Doak Field

No. 50, 57
- Position: Linebacker

Personal information
- Born: October 8, 1958 (age 67) Burnet, Texas, U.S.
- Listed height: 6 ft 2 in (1.88 m)
- Listed weight: 228 lb (103 kg)

Career information
- High school: Burnet
- College: Baylor
- NFL draft: 1981: 7th round, 192nd overall pick

Career history
- Philadelphia Eagles (1981)*; St. Louis Cardinals (1981); Chicago Blitz (1983); Arizona Wranglers (1984); Birmingham Stallions (1985);
- * Offseason or practice squad member only

Awards and highlights
- First-team All-SWC (1980);

Career NFL statistics
- Games played: 7
- Stats at Pro Football Reference

= Doak Field (American football) =

American football player (born 1958)

Doak Field (born October 8, 1958) is an American former professional football player who was a linebacker for seven games in the National Football League (NFL) for the St. Louis Cardinals in 1981. He played college football for the Baylor Bears.

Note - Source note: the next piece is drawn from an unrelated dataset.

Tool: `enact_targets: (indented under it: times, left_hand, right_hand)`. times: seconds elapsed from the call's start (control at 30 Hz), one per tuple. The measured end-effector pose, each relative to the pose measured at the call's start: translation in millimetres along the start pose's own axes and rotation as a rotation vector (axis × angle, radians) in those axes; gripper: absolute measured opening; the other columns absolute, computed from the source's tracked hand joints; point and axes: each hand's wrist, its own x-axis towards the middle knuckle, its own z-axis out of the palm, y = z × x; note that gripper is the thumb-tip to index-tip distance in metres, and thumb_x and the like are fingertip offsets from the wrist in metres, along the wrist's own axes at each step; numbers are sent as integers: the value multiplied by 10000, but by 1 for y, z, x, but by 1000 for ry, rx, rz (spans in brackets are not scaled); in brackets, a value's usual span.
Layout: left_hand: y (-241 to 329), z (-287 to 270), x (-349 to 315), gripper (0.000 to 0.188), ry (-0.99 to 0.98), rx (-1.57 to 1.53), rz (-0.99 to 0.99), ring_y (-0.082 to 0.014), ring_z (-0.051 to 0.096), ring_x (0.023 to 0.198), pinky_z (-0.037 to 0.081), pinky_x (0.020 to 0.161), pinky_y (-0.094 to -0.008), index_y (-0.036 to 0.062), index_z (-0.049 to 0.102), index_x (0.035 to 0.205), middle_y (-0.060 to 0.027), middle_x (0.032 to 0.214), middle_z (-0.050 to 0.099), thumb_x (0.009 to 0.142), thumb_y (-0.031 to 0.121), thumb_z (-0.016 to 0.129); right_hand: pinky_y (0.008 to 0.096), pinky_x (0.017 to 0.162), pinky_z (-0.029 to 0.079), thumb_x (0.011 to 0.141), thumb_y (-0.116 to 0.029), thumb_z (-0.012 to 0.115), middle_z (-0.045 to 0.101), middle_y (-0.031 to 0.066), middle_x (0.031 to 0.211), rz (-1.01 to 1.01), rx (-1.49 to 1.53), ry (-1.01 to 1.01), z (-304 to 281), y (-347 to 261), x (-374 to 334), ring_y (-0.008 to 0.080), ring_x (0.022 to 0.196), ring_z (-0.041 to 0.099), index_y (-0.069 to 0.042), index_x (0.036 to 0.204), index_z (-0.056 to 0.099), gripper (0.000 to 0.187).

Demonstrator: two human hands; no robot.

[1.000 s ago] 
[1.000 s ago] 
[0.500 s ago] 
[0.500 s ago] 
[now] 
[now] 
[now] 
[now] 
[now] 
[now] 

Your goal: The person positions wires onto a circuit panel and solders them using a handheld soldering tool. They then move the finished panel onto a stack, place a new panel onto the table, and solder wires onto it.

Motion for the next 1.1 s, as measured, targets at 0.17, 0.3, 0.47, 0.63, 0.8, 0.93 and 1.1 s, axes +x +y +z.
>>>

==Early life and college career==
Field grew up in Burnet, Texas, where he played football for Burnet High School. He initially committed to play football for Texas but switched his commitment to Baylor. With Baylor, he won the 1979 Peach Bowl, making an interception late in the game to help secure the win. He played alongside College Football Hall of Fame linebacker Mike Singletary at Baylor; during their senior years in 1980, the Austin American-Statesman speculated that Field may have had the better season despite earning less recognition. Field earned Southwest Conference Defensive Player of the Week honors for an October 1980 game against Houston in which he recorded an interception, a fumble recovery, a blocked field goal, and seventeen tackles.

==Professional career==
The Philadelphia Eagles selected Field in the seventh round of the 1981 NFL draft. However, the Eagles cut him from the roster before the 1981 season began. The St. Louis Cardinals signed Field in October to replace injured linebacker Tim Kearney. Field played in seven games for the Cardinals, including a November game against the Eagles; he primarily played on special teams. He injured his knee in a December game against the New Orleans Saints and was placed on injured reserve for the remainder of the season. The Cardinals released Field prior to the 1982 season.